Silverlight 5’s New and Improved Threading Architecture
Silverlight 5 boasts a wealth of sexy new features, including a full-blown, hardware-accelerated 3D graphics API, support for custom markup extensions, multiple-window support in trusted out-of-browser apps, and the ability to run trusted applications in the browser (with sufficient permissions, of course). Post-beta, even more features will be added, such as support for invoking native operating system services using P/Invoke. But some of the most significant new features of the platform threaten to fly under the radar because they don’t lend themselves to glitzy demos. Among those features is a subtle but welcome change to Silverlight 5’s internal threading architecture.
That change is the introduction of a composition thread – a trick borrowed from Silverlight for Windows Phone. In Silverlight 4, the UI thread is responsible for virtually everything that matters: processing user input, rendering output, running animations, and more. As a result, long-running loops on the UI thread – something that developers must avoid at all costs – have debilitating effects. For example, if you’re running an animation and enter a 5-second for loop on the UI thread, the animation pauses for 5 seconds. That’s because Silverlight can’t do two things at once on a single thread, and while you’re executing code on the UI thread, Silverlight can’t use it to render changes to the visual tree, run animations, and so on.
Silverlight 5 changes this by offloading some of the work traditionally done by the UI thread to another thread called the composition thread. When present, the composition thread takes responsibility for managing operations that involve the GPU. For example, if an animation is running and IF the surface being animated is GPU-cached, then that animation will run entirely on the composition thread. The practical effect is that animations won’t stop if the UI thread is tied up performing other tasks.
It is important to note that the composition thread ONLY applies to GPU operations.
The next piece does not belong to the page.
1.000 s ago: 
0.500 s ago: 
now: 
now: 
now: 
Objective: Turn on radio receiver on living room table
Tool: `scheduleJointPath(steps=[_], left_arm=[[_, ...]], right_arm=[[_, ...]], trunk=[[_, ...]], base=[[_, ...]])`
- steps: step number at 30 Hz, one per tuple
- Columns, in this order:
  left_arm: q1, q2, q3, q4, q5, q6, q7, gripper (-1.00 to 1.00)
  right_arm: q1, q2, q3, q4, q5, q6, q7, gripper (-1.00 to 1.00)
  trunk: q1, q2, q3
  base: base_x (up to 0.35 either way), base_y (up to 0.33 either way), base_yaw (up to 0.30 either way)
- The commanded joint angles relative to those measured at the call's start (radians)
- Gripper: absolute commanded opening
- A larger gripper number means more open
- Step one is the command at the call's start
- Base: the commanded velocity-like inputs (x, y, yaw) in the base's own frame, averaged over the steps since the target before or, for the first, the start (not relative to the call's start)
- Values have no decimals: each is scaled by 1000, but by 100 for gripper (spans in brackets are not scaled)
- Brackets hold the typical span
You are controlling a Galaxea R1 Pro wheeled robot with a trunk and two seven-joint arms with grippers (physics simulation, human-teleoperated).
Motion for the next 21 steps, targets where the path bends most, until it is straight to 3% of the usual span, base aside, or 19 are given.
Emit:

If the object being animated isn’t GPU-cached – for instance, if you haven’t set that object’s CacheMode property to “BitmapCache” – then the composition thread doesn’t get involved. In fact, if you haven’t enabled GPU acceleration to begin with, there IS no composition thread. So to leverage the composition thread, you must 1) enable GPU acceleration in the application, and 2) make sure the objects you’re animating are handed off to the GPU. The first rasterization of those objects (and any rerasterizations resulting from changes to the objects’ visual properties) still takes place on the UI thread, but once that’s done, the composition thread takes over and drives any animations involving those objects. Unlike Silverlight for Windows Phone, Silverlight 5 doesn’t support GPU auto-caching, so you must be explicit about telling the run-time which parts of the visual tree to compose on the GPU.
While the addition of a composition thread doesn’t lend itself to eye-catching demos as the 3D graphics API does, there is a simple way to see the composition thread in action. The application pictured below uses three DoubleAnimations to continuously scale and rotate a Canvas containing a partially transparent penguin. Initially, because GPU acceleration isn’t enabled, the animations are driven by the UI thread. To demonstrate, click anywhere in the browser window while the animations are running. Doing so activates a MouseLeftButtonDown handler that calls Thread.Sleep() to put the UI thread to sleep for 2 seconds. When you click, the animations pause.
Now go into CompositionThreadDemoTestPage.html and change enableGpuAcceleration from false to true:
<param name="enableGpuAcceleration" value="true" />
Then run the application and click again. Voila! The penguin doesn’t stop animating. Why? Because the animations are now running on the composition thread. The penguin Canvas is GPU-cached because I already have its CacheMode property set to “BitmapCache.” And now that GPU acceleration is enabled, the composition thread automatically assumes responsibility for running the animations. If you tried the same experiment in Silverlight 4, the animations would pause despite the fact that the penguin is GPU-cached.
Does this mean that in Silverlight 5, it’s OK to execute long-running loops on the UI thread? Absolutely not. Non-GPU rendering is still performed on the UI thread, so if you make changes to the visual tree in a loop, those changes won’t be rendered until you exit the loop. But the composition thread allows animations to run more smoothly when the UI thread is busy doing other things, and it allows the application as a whole to be more responsive to user input by reducing the amount of work that the UI thread has to do. This is a significant step forward in the architecture of the run-time, and it brings Silverlight for the desktop up to par with Silverlight for Windows Phone as far as composition is concerned.